==== Given entries ====

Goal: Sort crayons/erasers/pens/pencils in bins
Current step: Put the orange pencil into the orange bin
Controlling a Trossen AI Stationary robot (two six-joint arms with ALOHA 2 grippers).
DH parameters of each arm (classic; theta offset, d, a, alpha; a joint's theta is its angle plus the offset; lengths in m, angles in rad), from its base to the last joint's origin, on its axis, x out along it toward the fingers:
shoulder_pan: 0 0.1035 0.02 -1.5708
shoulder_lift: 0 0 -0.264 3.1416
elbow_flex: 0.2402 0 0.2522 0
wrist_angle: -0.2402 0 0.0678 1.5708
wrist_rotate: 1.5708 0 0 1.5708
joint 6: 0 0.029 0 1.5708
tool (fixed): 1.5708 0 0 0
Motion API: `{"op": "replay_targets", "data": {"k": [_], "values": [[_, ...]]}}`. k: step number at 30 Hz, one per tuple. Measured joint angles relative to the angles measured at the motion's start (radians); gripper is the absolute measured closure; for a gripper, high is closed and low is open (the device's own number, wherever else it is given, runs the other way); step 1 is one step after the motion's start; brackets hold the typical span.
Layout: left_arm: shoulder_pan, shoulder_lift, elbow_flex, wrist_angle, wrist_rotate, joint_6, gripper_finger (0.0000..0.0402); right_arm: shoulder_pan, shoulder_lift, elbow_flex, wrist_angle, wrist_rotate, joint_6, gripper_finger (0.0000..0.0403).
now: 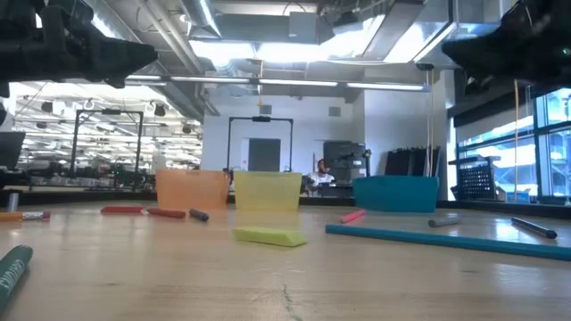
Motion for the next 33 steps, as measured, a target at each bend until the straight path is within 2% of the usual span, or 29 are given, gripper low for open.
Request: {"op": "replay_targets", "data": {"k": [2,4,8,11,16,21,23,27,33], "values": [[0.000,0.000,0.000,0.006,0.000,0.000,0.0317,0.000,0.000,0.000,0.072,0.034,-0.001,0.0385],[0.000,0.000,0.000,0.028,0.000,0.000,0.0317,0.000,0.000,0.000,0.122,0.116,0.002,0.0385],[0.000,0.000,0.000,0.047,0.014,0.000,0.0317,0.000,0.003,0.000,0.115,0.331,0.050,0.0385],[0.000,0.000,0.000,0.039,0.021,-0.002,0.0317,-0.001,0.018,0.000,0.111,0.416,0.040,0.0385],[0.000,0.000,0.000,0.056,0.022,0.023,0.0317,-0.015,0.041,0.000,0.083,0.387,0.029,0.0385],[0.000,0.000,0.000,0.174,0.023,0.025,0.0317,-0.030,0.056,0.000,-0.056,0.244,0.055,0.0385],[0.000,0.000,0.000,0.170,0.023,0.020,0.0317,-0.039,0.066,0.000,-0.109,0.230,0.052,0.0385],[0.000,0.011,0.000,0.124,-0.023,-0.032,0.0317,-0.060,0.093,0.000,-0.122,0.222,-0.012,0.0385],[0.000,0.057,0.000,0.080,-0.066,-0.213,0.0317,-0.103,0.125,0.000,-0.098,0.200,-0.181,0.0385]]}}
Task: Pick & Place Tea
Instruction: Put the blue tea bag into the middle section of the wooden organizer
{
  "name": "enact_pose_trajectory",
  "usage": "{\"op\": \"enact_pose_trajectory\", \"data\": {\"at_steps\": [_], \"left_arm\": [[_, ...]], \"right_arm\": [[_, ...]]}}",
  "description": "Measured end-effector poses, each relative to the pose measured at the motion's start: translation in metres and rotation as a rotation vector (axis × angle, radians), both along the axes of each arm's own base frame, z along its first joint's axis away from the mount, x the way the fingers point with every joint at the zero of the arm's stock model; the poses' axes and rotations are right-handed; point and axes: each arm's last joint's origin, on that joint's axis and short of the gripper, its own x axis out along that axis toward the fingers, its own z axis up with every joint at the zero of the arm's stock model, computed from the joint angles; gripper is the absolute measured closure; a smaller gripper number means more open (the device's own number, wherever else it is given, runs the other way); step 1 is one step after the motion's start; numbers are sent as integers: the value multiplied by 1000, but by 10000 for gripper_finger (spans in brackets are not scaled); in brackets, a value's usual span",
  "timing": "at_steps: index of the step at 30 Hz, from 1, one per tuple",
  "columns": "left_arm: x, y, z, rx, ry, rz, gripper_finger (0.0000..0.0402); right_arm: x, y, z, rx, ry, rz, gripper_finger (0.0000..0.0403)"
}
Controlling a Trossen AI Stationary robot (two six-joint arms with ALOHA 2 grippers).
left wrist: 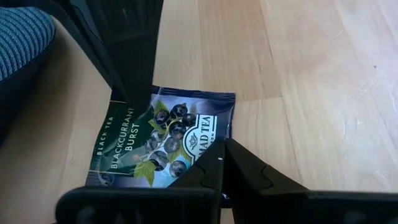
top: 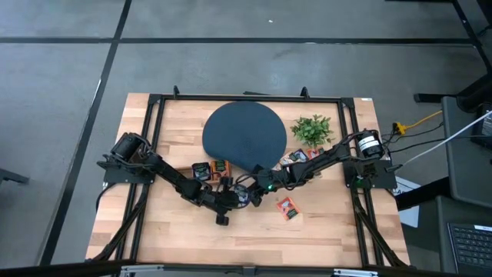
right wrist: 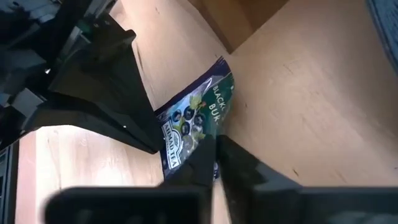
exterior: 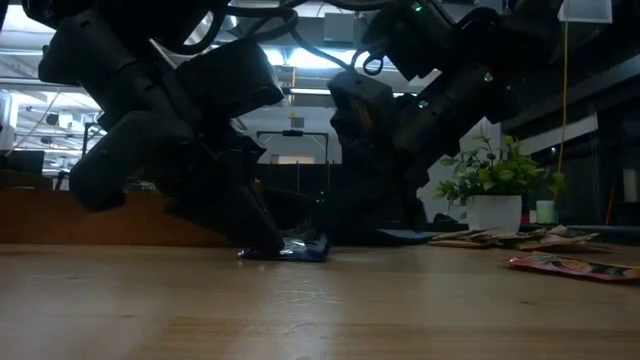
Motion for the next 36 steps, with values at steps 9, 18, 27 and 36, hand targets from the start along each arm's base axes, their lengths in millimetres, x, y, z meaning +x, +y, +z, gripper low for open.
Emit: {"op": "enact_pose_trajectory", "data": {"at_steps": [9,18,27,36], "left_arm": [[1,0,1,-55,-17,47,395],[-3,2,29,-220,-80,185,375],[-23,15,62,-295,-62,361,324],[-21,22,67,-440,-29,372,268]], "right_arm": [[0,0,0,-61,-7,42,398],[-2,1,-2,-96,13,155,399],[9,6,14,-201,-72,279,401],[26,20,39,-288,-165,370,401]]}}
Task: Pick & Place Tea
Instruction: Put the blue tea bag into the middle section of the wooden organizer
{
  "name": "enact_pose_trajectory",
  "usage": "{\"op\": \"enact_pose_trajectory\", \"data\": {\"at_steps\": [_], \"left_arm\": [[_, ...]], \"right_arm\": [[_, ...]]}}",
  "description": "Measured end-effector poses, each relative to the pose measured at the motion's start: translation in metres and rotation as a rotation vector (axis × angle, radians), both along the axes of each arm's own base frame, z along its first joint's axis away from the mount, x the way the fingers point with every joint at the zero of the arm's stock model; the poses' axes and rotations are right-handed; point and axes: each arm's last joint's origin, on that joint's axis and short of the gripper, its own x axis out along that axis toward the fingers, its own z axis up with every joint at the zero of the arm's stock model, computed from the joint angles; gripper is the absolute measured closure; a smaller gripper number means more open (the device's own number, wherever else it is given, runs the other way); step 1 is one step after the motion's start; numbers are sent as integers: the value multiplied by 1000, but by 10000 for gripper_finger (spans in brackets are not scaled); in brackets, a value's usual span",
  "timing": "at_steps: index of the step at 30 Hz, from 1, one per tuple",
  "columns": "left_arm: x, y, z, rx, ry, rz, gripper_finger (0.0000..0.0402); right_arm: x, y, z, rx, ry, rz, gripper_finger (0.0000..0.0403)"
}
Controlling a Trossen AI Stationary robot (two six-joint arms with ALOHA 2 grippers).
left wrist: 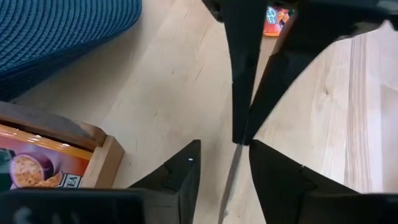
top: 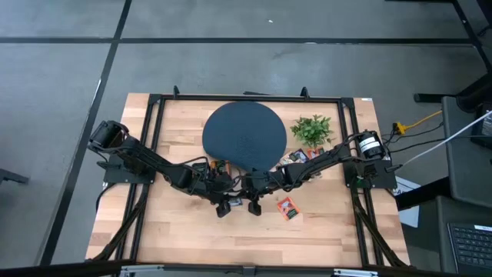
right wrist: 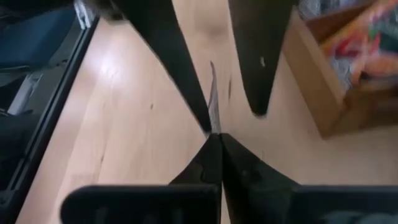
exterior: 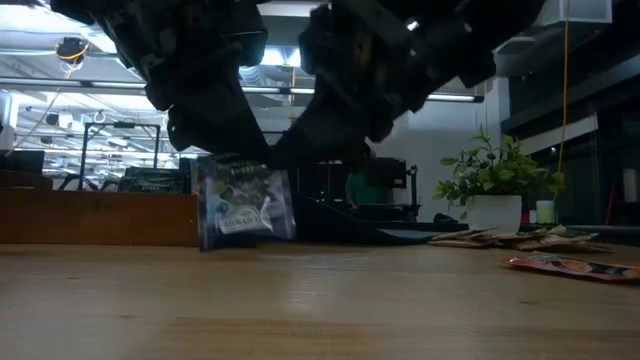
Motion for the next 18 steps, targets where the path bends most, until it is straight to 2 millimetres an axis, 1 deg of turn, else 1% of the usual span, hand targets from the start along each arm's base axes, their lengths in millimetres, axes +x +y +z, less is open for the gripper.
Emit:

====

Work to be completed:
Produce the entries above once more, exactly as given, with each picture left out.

Response to this task:
Goal: Sort crayons/erasers/pens/pencils in bins
Current step: Put the orange pencil into the orange bin
Controlling a Trossen AI Stationary robot (two six-joint arms with ALOHA 2 grippers).
DH parameters of each arm (classic; theta offset, d, a, alpha; a joint's theta is its angle plus the offset; lengths in m, angles in rad), from its base to the last joint's origin, on its axis, x out along it toward the fingers:
shoulder_pan: 0 0.1035 0.02 -1.5708
shoulder_lift: 0 0 -0.264 3.1416
elbow_flex: 0.2402 0 0.2522 0
wrist_angle: -0.2402 0 0.0678 1.5708
wrist_rotate: 1.5708 0 0 1.5708
joint 6: 0 0.029 0 1.5708
tool (fixed): 1.5708 0 0 0
Motion API: `{"op": "replay_targets", "data": {"k": [_], "values": [[_, ...]]}}`. k: step number at 30 Hz, one per tuple. Measured joint angles relative to the angles measured at the motion's start (radians); gripper is the absolute measured closure; for a gripper, high is closed and low is open (the device's own number, wherever else it is given, runs the other way); step 1 is one step after the motion's start; brackets hold the typical span.
Layout: left_arm: shoulder_pan, shoulder_lift, elbow_flex, wrist_angle, wrist_rotate, joint_6, gripper_finger (0.0000..0.0402); right_arm: shoulder_pan, shoulder_lift, elbow_flex, wrist_angle, wrist_rotate, joint_6, gripper_finger (0.0000..0.0403).
now: 
Motion for the next 33 steps, as measured, a target at each bend until the straight path is within 2% of the usual span, or 29 are given, gripper low for open.
Request: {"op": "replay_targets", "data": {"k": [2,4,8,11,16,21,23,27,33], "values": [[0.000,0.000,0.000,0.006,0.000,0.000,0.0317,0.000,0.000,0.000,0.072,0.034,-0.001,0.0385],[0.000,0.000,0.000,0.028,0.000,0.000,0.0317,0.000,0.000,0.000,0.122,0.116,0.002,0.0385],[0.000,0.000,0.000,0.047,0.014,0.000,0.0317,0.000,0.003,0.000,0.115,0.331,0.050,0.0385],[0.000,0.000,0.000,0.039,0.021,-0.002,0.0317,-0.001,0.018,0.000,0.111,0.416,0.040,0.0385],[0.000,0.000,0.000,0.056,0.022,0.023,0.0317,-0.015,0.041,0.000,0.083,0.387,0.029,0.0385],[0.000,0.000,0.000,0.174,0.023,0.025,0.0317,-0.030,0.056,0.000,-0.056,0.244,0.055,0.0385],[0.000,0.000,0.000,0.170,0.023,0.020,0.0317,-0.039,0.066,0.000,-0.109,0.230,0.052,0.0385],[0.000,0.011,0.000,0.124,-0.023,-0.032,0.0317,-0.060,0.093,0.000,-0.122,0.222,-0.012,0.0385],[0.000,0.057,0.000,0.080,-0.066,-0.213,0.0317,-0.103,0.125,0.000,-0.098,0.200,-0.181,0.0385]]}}
Task: Pick & Place Tea
Instruction: Put the blue tea bag into the middle section of the wooden organizer
{
  "name": "enact_pose_trajectory",
  "usage": "{\"op\": \"enact_pose_trajectory\", \"data\": {\"at_steps\": [_], \"left_arm\": [[_, ...]], \"right_arm\": [[_, ...]]}}",
  "description": "Measured end-effector poses, each relative to the pose measured at the motion's start: translation in metres and rotation as a rotation vector (axis × angle, radians), both along the axes of each arm's own base frame, z along its first joint's axis away from the mount, x the way the fingers point with every joint at the zero of the arm's stock model; the poses' axes and rotations are right-handed; point and axes: each arm's last joint's origin, on that joint's axis and short of the gripper, its own x axis out along that axis toward the fingers, its own z axis up with every joint at the zero of the arm's stock model, computed from the joint angles; gripper is the absolute measured closure; a smaller gripper number means more open (the device's own number, wherever else it is given, runs the other way); step 1 is one step after the motion's start; numbers are sent as integers: the value multiplied by 1000, but by 10000 for gripper_finger (spans in brackets are not scaled); in brackets, a value's usual span",
  "timing": "at_steps: index of the step at 30 Hz, from 1, one per tuple",
  "columns": "left_arm: x, y, z, rx, ry, rz, gripper_finger (0.0000..0.0402); right_arm: x, y, z, rx, ry, rz, gripper_finger (0.0000..0.0403)"
}
Controlling a Trossen AI Stationary robot (two six-joint arms with ALOHA 2 grippers).
left wrist: 
top: 
right wrist: 
exterior: 
Motion for the next 36 steps, with values at steps 9, 18, 27 and 36, hand targets from the start along each arm's base axes, their lengths in millimetres, x, y, z meaning +x, +y, +z, gripper low for open.
Emit: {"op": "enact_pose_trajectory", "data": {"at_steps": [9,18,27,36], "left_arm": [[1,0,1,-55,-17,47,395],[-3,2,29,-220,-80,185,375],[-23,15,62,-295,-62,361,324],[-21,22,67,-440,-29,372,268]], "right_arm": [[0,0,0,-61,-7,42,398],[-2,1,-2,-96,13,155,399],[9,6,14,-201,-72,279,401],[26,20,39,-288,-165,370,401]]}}
Task: Pick & Place Tea
Instruction: Put the blue tea bag into the middle section of the wooden organizer
{
  "name": "enact_pose_trajectory",
  "usage": "{\"op\": \"enact_pose_trajectory\", \"data\": {\"at_steps\": [_], \"left_arm\": [[_, ...]], \"right_arm\": [[_, ...]]}}",
  "description": "Measured end-effector poses, each relative to the pose measured at the motion's start: translation in metres and rotation as a rotation vector (axis × angle, radians), both along the axes of each arm's own base frame, z along its first joint's axis away from the mount, x the way the fingers point with every joint at the zero of the arm's stock model; the poses' axes and rotations are right-handed; point and axes: each arm's last joint's origin, on that joint's axis and short of the gripper, its own x axis out along that axis toward the fingers, its own z axis up with every joint at the zero of the arm's stock model, computed from the joint angles; gripper is the absolute measured closure; a smaller gripper number means more open (the device's own number, wherever else it is given, runs the other way); step 1 is one step after the motion's start; numbers are sent as integers: the value multiplied by 1000, but by 10000 for gripper_finger (spans in brackets are not scaled); in brackets, a value's usual span",
  "timing": "at_steps: index of the step at 30 Hz, from 1, one per tuple",
  "columns": "left_arm: x, y, z, rx, ry, rz, gripper_finger (0.0000..0.0402); right_arm: x, y, z, rx, ry, rz, gripper_finger (0.0000..0.0403)"
}
Controlling a Trossen AI Stationary robot (two six-joint arms with ALOHA 2 grippers).
left wrist: 
top: 
right wrist: 
exterior: 
Motion for the next 18 steps, targets where the path bends most, until it is straight to 2 millimetres an axis, 1 deg of turn, else 1% of the usual span, hand targets from the start along each arm's base axes, their lengths in millimetres, axes +x +y +z, less is open for the gripper.
Emit:

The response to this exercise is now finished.